Children with Autism Spectrum Disorder (ASD) and insomnia, and their parent(s) will undergo 8 sessions of Cognitive Behavioral Therapy designed for Children with Chronic Insomnia and ASD (CBT-CI-A). Treatment delivery will be assessed for each session. Treatment receipt will be assessed at the end of session 3. Treatment enactment will be assessed throughout treatment, post-treatment, and follow-up.

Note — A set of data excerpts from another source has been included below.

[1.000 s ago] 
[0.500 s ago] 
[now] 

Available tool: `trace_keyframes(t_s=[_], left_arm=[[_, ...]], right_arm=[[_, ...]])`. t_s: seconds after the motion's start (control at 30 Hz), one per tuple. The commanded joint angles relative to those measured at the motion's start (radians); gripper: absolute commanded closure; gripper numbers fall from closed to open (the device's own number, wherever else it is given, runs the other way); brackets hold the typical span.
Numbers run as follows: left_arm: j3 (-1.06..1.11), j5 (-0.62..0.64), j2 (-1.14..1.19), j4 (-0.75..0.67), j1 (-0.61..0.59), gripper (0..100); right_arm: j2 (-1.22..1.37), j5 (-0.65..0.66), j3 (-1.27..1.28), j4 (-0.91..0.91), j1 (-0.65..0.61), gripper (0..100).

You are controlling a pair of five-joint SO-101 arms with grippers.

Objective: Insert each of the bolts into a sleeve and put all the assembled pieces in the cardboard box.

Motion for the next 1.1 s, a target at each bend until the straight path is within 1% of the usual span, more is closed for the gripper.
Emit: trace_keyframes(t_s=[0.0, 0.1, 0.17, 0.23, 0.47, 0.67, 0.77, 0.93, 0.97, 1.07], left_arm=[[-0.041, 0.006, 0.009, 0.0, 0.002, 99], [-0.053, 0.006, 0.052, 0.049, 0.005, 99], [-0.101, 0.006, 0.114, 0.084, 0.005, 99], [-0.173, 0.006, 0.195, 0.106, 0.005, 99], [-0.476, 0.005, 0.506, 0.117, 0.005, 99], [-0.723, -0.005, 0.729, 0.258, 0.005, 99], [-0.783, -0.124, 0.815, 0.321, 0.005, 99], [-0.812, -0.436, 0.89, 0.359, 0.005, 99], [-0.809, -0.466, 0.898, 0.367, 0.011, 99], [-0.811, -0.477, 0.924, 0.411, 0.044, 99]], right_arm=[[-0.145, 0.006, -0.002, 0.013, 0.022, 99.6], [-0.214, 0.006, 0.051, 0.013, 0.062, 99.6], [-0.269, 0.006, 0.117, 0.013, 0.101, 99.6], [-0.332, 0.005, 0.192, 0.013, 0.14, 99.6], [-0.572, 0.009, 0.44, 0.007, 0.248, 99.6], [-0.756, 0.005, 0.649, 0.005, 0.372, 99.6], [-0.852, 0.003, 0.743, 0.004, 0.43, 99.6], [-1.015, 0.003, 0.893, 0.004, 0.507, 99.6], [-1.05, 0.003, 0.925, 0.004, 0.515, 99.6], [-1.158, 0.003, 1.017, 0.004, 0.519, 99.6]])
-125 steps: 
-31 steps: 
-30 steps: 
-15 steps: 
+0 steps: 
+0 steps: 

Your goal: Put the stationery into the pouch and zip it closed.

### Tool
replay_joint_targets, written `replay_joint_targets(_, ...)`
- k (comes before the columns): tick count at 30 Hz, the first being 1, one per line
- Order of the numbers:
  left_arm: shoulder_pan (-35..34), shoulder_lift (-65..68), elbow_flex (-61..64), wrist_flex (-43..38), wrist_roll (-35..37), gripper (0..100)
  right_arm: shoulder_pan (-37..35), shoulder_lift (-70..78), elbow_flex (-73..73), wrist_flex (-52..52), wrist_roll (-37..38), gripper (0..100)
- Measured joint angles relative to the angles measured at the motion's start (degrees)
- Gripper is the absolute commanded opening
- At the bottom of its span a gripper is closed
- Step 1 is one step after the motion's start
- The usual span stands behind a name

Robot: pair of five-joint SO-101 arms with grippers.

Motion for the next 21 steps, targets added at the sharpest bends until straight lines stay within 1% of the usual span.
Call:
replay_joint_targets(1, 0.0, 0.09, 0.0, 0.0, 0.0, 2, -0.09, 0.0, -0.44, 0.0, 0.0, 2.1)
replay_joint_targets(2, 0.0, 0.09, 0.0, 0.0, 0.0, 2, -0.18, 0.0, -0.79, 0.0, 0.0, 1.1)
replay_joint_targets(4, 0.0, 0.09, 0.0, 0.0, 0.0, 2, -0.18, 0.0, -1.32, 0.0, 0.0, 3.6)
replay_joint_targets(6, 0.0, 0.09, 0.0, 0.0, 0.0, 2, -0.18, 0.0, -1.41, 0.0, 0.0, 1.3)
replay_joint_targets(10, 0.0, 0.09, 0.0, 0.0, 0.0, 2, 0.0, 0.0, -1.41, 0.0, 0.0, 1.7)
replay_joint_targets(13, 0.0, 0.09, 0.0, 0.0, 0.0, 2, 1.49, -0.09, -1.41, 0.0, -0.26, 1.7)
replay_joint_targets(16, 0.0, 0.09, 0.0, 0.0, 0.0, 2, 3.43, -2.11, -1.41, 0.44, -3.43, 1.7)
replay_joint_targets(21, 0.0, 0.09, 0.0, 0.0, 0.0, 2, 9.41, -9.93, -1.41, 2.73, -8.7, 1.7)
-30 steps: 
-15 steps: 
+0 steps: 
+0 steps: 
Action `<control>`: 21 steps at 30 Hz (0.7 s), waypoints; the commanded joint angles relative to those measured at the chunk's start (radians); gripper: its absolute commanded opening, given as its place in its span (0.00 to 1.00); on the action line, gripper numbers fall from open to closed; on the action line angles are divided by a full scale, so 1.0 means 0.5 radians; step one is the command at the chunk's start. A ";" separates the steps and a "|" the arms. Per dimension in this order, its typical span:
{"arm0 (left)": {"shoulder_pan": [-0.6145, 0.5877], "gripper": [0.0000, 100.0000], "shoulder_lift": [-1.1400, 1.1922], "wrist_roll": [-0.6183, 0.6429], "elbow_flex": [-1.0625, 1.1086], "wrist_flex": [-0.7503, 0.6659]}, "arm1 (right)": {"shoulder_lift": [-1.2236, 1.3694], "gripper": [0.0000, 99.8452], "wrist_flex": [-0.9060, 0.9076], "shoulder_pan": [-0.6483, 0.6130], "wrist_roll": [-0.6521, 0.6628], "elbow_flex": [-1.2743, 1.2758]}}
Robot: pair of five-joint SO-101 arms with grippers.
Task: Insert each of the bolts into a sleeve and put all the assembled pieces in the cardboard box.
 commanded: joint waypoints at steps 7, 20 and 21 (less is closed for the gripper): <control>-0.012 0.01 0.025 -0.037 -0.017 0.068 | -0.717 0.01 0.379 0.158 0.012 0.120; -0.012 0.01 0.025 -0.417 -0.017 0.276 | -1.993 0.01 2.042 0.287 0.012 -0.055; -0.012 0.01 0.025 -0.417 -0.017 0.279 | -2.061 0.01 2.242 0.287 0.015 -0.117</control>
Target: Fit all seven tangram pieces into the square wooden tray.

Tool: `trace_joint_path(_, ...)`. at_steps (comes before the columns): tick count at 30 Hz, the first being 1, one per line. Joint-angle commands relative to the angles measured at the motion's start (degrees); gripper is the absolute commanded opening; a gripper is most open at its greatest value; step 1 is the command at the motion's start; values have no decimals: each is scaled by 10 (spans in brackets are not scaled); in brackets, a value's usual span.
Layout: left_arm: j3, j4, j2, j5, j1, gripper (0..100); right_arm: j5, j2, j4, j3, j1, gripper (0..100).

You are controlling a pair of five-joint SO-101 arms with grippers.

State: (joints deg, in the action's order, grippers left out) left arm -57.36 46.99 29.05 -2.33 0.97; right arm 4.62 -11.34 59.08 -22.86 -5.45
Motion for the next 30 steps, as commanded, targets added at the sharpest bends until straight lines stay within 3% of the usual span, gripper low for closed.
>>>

Sleep and secondary outcomes (child daytime behavior, parent sleep) will be collected at baseline, post-treatment, and 1-month follow-up.

Study Flow:

Baseline (wk1-2) ---> CBT-CI-A (wk3-10) ---> Post-Treatment (wk11-12) --->Wks 13-16 --->Follow-up (wk 17-18)

Session:

  1. Sleep education
  2. Sleep scheduling, limit setting, and stimulus control
  3. Teaching relaxation strategies and other adaptive coping skills
  4. Parenting strategies (differential attention, rewards, consequences)
  5. Identification of maladaptive & adaptive cognitions
  6. Problem solving & communication skills
  7. Sleep restriction; bright light to change circadian rhythms
  8. Review gains and plan for long-term maintenance

Condition or disease Intervention/treatment Phase
Autism Spectrum Disorder Chronic Insomnia Behavioral: Cognitive Behavioral Therapy Not Applicable

Detailed Description:

Children with ASD and insomnia, and their parent(s) will undergo 8 sessions of CBT-CI-A. Treatment delivery will be assessed for each session. Treatment receipt will be assessed at the end of session 3. Treatment enactment will be assessed throughout treatment, post-treatment, and follow-up. Sleep and secondary outcomes (child daytime behavior, parent sleep) will be collected at baseline, post-treatment, and 1-month follow-up.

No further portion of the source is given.